*** Opening of Information shown ***
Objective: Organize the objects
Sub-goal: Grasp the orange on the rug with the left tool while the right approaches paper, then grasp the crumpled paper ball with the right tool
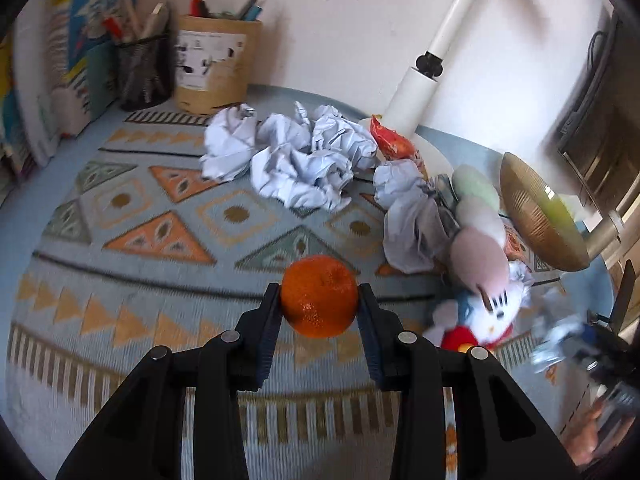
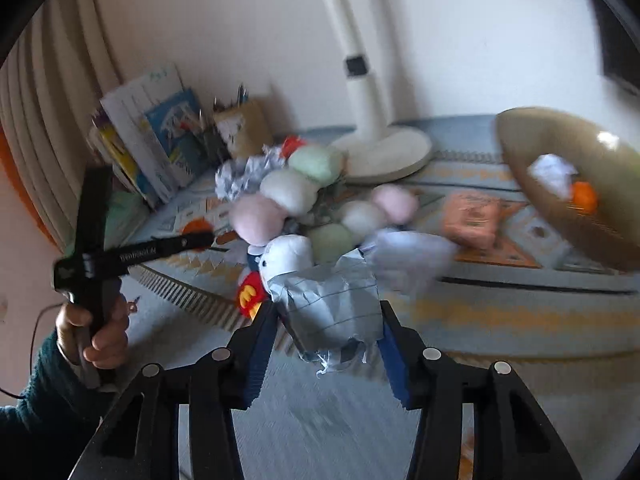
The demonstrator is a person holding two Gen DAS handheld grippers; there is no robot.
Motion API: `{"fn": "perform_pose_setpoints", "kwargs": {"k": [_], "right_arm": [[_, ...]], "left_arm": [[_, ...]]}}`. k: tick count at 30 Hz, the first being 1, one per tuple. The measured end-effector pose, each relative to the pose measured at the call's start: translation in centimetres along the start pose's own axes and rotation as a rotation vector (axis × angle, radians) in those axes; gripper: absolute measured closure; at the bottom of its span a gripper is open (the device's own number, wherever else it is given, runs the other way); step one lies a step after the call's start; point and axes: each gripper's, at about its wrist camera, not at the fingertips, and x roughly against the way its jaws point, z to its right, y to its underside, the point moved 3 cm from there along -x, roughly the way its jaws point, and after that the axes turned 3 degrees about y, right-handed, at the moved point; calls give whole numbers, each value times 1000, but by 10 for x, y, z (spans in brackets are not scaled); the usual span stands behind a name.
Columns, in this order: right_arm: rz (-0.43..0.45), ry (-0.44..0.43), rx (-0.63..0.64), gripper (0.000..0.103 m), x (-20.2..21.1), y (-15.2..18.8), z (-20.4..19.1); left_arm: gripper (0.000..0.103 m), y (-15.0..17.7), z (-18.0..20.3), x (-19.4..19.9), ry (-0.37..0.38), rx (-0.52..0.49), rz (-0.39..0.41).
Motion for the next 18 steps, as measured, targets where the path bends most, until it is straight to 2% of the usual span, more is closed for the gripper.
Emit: {"fn": "perform_pose_setpoints", "kwargs": {"k": [3, 4, 6, 8, 11, 13, 18], "right_arm": [[9, 87, -73, 54, 16, 3, 29], [-1, 112, -95, 53, 16, 4, 38], [-43, 135, -129, 53, 7, 5, 47], [-48, 134, -120, 52, 2, 5, 45], [-36, 190, -73, 45, -10, 7, 41], [-56, 180, -80, 32, -14, 11, 46], [-45, 118, -155, 15, -9, 14, 61]], "left_arm": [[69, 7, -5, 9, -28, 6, 37], [69, 6, -3, 15, -44, -5, 79], [69, 7, -2, 14, -64, -24, 90], [69, 7, -5, 12, -68, -35, 87], [69, 6, -8, 15, -65, -28, 98], [69, 5, -10, 13, -64, -22, 89], [69, 8, -3, 11, -58, -52, 88]]}}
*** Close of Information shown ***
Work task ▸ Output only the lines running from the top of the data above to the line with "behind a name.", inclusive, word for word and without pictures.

Expected output ▸
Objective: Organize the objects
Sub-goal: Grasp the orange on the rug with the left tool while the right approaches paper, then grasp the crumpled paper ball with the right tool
The demonstrator is a person holding two Gen DAS handheld grippers; there is no robot.
Motion API: `{"fn": "perform_pose_setpoints", "kwargs": {"k": [_], "right_arm": [[_, ...]], "left_arm": [[_, ...]]}}`. k: tick count at 30 Hz, the first being 1, one per tuple. The measured end-effector pose, each relative to the pose measured at the call's start: translation in centimetres along the start pose's own axes and rotation as a rotation vector (axis × angle, radians) in those axes; gripper: absolute measured closure; at the bottom of its span a gripper is open (the device's own number, wherever else it is given, runs the other way); step one lies a step after the call's start; point and axes: each gripper's, at about its wrist camera, not at the fingertips, and x roughly against the way its jaws point, z to its right, y to its underside, the point moved 3 cm from there along -x, roughly the way its jaws point, and after that the axes turned 3 degrees about y, right-handed, at the moved point; calls give whole numbers, each value times 1000, but by 10 for x, y, z (spans in brackets are not scaled); the usual span stands behind a name.

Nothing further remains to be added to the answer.